This op-ed appeared in the Arizona Republic this morning. It’s worthy of reprint because while it mentions light rail, it also outlines some really good steps that could be taken independently of light rail to improve transit…as opposed to facilitating high-density development and profits for developers, which is what light rail is really about.
Investing in infrastructure is vital to Valley’s future growth
The American Society of Civil Engineers recently released its “report card” on the state of American infrastructure. Frankly, the results aren’t good. As a country, we received a D+, and in Arizona, the infrastructure merited a C.
No other part of any industry in the world is competing and winning with machines, technology or systems that are even one-third as old as the national infrastructure in the U.S.
Our nation is equipped with roads, bridges and ports from the early to mid-20th century, and pipes and rail lines from the 19th century.
But the news isn’t all bad. What these rankings show us is that we have an enormous opportunity to make infrastructure improvements that will help create our competitive advantage in the 21stcentury global market and increase economic growth in our cities.
The Valley is one region especially poised for this opportunity. It has a light-rail system, which has been expanding since its introduction in 2008. But, as one of the fastest-growing states in the country and as a member of the 15 largest metro areas in the U.S., the need for infrastructure that can support quality of life for its citizens and economic growth is paramount.
And, the opportunities are here and ready for action. From its “Reinvent Phoenix” initiative, a planning process for five “urban” districts around the light-rail system, to the proposed citywide bikeshare program to lessen traffic congestion and reduce CO2 emissions, Phoenix and the Valley are ready to lead the way.
One key to realizing this potential is a focus on mobility. The report card stated current road infrastructure in Arizona is costing motorists $205 a person per year.
The International Municipal Signal Association is hosting its annual meeting in Scottsdale this week, specifically focused on intelligent, safe mobility technologies for a more sustainable transportation system. These solutions can allow buses to deliver riders to their destinations faster, offer drivers mobile applications that indicate open parking spots and centralize a city’s mobility infrastructure in a single control center.
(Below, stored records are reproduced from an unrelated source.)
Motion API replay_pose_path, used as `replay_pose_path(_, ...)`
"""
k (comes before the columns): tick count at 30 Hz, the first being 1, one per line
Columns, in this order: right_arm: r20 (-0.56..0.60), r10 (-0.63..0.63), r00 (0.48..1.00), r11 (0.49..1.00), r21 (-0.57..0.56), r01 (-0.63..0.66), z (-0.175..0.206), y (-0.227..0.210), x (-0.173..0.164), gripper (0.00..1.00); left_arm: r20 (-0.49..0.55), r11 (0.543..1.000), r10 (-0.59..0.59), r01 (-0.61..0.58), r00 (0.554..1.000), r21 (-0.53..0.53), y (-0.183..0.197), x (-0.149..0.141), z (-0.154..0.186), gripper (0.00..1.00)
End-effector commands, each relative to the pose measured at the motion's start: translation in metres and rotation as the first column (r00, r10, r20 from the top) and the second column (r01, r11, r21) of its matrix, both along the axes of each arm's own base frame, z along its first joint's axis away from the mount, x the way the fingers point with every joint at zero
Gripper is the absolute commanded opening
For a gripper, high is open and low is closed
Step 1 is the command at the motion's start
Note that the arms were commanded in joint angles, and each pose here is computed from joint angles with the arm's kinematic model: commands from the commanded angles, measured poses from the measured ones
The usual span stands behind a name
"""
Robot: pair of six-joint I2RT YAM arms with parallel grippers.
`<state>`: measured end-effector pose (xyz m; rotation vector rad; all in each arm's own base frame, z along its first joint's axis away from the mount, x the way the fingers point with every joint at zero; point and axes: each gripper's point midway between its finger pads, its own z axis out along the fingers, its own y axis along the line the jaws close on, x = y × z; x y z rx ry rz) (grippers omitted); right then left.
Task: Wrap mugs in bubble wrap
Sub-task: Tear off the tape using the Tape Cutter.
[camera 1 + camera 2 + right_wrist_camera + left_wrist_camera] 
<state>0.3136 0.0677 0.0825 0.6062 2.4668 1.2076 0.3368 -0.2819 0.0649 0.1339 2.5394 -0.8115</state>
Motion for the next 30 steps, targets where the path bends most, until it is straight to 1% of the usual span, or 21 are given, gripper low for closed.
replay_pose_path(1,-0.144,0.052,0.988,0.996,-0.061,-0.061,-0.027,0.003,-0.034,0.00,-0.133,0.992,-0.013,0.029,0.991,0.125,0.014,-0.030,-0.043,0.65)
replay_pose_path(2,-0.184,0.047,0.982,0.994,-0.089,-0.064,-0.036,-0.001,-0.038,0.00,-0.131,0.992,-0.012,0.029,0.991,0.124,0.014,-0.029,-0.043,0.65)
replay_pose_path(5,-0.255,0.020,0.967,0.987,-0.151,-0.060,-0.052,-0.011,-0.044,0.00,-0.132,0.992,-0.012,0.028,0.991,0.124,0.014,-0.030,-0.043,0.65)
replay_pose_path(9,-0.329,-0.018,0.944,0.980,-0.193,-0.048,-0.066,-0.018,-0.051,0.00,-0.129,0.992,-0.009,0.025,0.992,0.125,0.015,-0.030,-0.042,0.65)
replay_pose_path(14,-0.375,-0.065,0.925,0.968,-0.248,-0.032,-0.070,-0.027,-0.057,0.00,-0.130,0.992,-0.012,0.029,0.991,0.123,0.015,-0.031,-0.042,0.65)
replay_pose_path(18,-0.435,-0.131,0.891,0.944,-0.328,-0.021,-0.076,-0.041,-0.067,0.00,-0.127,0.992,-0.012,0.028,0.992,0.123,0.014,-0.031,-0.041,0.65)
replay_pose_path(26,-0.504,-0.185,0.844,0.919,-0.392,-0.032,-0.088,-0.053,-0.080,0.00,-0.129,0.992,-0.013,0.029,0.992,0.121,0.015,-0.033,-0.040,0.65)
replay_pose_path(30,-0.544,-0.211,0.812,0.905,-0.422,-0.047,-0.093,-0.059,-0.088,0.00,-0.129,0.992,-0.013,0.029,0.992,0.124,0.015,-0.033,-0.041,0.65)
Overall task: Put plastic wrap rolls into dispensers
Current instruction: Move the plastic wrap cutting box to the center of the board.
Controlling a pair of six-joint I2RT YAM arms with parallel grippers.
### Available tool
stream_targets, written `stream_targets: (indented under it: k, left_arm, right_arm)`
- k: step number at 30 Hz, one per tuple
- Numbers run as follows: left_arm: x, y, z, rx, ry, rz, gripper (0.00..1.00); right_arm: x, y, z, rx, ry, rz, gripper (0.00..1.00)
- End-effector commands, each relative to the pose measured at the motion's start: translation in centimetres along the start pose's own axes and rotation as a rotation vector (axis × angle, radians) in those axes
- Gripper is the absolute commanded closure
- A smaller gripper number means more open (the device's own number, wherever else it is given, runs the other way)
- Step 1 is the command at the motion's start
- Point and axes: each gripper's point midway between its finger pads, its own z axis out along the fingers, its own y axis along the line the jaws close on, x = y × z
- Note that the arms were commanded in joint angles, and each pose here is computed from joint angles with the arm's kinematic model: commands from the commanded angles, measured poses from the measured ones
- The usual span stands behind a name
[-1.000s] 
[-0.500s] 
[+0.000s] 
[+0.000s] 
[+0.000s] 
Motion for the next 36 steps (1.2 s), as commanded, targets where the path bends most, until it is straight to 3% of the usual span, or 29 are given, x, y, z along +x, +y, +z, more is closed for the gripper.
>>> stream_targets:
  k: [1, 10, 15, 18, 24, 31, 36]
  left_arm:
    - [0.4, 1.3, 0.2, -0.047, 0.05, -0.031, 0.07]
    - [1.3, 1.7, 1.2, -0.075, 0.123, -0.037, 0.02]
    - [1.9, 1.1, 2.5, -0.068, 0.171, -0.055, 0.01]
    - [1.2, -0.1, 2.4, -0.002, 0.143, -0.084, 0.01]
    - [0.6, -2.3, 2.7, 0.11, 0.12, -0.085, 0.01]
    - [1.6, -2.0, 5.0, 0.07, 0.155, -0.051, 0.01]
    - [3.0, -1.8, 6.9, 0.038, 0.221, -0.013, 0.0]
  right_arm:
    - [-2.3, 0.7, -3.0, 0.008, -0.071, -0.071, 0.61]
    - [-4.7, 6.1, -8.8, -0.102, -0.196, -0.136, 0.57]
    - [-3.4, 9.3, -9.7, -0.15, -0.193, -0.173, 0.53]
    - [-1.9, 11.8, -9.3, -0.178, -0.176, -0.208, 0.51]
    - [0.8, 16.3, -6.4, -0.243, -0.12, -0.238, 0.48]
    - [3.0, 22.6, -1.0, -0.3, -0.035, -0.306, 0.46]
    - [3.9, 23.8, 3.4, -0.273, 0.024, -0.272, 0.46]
There are five practical solutions that could have a significant impact on metro Phoenix’s infrastructure:
Intelligent and adaptive traffic signals that can reduce congestion daily and during special events.
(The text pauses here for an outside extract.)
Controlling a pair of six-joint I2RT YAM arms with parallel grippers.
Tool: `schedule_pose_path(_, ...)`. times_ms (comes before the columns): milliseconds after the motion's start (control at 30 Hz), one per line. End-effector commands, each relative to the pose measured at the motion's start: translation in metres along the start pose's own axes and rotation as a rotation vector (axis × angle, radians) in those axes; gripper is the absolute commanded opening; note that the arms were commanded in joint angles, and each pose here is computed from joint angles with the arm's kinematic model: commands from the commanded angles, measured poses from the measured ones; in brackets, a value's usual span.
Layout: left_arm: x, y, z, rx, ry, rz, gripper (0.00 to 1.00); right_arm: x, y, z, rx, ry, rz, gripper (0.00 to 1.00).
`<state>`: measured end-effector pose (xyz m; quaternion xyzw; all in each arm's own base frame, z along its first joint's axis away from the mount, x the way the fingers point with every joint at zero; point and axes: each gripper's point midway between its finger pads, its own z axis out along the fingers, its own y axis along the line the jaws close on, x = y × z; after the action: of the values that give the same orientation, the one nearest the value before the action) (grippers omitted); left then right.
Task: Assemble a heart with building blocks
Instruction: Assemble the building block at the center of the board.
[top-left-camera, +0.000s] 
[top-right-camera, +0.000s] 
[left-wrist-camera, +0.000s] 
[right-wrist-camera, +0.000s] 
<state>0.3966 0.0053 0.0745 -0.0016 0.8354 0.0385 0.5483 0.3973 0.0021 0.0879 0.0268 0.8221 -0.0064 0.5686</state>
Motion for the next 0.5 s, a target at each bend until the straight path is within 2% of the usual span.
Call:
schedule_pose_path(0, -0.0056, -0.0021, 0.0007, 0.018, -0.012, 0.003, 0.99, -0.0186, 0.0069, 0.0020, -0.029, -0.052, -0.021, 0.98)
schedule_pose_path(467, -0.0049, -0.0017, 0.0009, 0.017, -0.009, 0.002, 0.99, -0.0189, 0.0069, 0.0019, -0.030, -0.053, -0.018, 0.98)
A GPS-based bus rapid transit system that uses “virtual” detection zones and a fleet’s on-board computers to automatically request a green light when behind schedule.
A centralized control center that manages infrastructure technologies within the city to ensure solutions are working in sync.
Smart mobility that integrates public transportation with bike and car sharing to support adoption of alternative transportation.
“Connected vehicle” technology that allows mobile devices and navigation systems to wirelessly communicate and warn drivers in emergency situations to help avoid collisions.
There always remains the question of how to make these projects happen. There is funding available for infrastructure. Unfortunately, it often only gets released during emergencies or disastrous events, or simply when infrastructure is already crumbling. Though no one is advocating that this reactionary funding should not exist, there is a case to be made that proactively installing technology that increases efficiency will help mitigate future challenges and lessen the increasing costs of fixing something that’s broken.
Also, when the private and public sectors work collaboratively to develop solutions, it is a win/win situation. These alliances can encourage the free market to respond more resourcefully, not only to today’s problems but also to tomorrow’s.
Collaborations between the sectors can allow cities to address both challenges to and opportunities in infrastructure development.
Phoenix has the opportunity to build and invest in infrastructure that will be high tech, integrated, reliable and resilient. Smarter infrastructure will make the Valley more competitive and worthy of its citizens and America.
Peter Torrellas is chief technology officer for Siemens Mobility and Logistics Division within the Siemens Infrastructure and Cities Sector.